As Loop Group opens, we meet Maggie, whose three grown-up daughters have arrived at her Hollywood home to try and make her see sense about her busy life, a life that intersects with lots of interesting—all right, bizarre—people. Her daughters push her into having a few second thoughts about it, and these are reinforced when her best friend, Connie, seeks an escape from her own world of complex and difficult relationships with men. Maggie conceives the idea of driving to visit her Aunt Cooney’s ranch near Electric City, Texas, and the two women prepare for the trip by buying a .38 Special revolver (which leads to unexpected trouble along the way). This road trip will end by changing their lives
  CalleFriden | Feb 21, 2023 |
A fan of Larry's work, this was OK but not at the level of Lonesome Dove, Texasville or others he's written. I'm a big fan of his offbeat sense of humor though there's only smatterings of it in Loop Group. Regardless it's a 'beach blanket read' and something worth putting on the 'to read for later' list. ( )
  Jonathan5 | Feb 20, 2023 |
Larry McMurtry has always had the knack of creating memorably quirky characters for his novels and Loop Group is no exception. He seems to have a particular fondness for feisty sixty-something year old women, and with Maggie Clary and her best friend Connie, he has created two of the funniest fictional women since Terms of Endearment’s Aurora Greenway. Maggie and Connie, best friends since the sixth grade, are two women who simply refuse to act like the sixty-year olds they are. Single and lusty as ever, they are still using their Hollywood contacts to hustle a living as part of a “loop group” that provides groans, shrieks, grunts and other sounds as part of the dubbing process used for movie soundtracks.

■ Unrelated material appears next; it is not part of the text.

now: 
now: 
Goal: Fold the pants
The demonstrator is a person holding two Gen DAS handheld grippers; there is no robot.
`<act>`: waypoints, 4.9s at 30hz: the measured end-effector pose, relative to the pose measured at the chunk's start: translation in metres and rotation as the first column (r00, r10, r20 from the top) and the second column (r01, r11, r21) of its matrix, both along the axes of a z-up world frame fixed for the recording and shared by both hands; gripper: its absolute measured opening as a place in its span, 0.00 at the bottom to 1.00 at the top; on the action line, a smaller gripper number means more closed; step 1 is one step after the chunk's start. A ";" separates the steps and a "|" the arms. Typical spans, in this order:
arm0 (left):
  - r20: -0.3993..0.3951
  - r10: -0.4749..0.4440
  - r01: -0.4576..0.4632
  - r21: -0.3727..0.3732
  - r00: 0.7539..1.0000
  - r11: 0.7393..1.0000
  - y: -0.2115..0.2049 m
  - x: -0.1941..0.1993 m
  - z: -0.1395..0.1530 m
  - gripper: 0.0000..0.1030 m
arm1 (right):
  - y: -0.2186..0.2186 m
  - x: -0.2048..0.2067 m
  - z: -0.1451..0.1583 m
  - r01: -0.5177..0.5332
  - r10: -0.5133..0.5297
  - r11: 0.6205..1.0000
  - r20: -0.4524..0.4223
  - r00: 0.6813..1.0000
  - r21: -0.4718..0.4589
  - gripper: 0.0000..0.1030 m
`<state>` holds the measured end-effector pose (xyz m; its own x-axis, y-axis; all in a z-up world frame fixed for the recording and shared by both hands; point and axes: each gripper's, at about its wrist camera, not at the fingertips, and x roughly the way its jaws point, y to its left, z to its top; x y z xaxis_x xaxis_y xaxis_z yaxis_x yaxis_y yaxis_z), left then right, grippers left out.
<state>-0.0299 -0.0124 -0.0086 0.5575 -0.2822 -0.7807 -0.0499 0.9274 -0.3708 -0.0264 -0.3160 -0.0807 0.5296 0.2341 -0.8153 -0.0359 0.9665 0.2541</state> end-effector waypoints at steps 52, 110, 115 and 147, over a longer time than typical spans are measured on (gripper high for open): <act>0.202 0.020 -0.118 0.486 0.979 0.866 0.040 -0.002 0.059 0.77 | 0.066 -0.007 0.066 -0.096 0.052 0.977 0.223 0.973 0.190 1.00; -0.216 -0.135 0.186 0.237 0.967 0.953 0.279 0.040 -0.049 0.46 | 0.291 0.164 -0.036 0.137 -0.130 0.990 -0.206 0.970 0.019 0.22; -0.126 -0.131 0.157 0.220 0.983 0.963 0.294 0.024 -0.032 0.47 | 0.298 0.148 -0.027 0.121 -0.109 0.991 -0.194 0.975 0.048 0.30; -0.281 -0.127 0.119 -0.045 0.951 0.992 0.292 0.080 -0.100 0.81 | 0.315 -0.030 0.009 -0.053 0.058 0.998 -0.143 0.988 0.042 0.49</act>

Critics have pointed out that the movie world no longer functions as McMurtry portrays it in Loop Group, if it ever did. But that’s really not the point. This is comedy, almost slapstick at times, and the workaday details of Hollywood movie production are just not an important a part of the story. Readers looking for a realistic portrayal of Hollywood, or for answers about the meaning of life for those who reach sixty years of age, will be disappointed. This is a comedy, not a self-help book, and it is a first-rate comedy, at that. I was surprised at the number of extremely bad reviews the book has received on Amazon.com because this is vintage McMurtry with a style and tone that is not unlike many of his best books of the past. Loop Group is being panned for many of the same reasons that other McMurtry books have been praised.

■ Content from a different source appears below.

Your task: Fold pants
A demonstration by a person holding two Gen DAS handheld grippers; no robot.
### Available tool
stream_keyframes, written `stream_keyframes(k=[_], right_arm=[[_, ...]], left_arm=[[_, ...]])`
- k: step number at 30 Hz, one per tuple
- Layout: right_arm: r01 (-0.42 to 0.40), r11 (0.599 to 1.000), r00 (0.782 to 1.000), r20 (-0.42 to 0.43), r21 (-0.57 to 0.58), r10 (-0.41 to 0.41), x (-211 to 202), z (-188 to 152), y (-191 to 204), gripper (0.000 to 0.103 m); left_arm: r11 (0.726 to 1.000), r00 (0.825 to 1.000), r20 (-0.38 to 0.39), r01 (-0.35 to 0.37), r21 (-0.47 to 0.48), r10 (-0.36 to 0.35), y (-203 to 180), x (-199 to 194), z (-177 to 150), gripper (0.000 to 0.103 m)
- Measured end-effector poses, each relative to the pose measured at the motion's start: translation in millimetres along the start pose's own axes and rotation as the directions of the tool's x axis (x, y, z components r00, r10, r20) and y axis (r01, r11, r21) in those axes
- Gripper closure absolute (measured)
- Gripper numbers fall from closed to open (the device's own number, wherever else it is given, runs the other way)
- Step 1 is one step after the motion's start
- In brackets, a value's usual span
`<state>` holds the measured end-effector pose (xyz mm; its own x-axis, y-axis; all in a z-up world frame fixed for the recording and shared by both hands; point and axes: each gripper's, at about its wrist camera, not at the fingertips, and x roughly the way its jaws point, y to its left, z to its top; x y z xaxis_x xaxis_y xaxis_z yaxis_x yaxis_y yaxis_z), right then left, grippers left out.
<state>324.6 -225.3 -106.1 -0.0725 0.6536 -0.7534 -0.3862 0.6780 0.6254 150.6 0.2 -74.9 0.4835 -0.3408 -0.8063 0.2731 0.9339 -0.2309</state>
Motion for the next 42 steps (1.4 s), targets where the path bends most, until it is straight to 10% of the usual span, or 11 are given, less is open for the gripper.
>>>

Maggie has literally not felt whole since her hysterectomy and her three daughters and her friends are worried enough about her that she has begun to receive their special attention. Depressed and listless, and growing more depressed all the time because of all the extra attention she is getting, Maggie decides to take the advice of a flirtatious waiter to get away from it all and see a bit of America. She and Connie, two women who have never strayed far from Los Angeles in their entire lives, head for Texas to visit Maggie’s only living aunt, a vigorous six-gun toting woman who is the proud owner of “two million chickens” and a house that reminds the ladies of the one in the movie Giant.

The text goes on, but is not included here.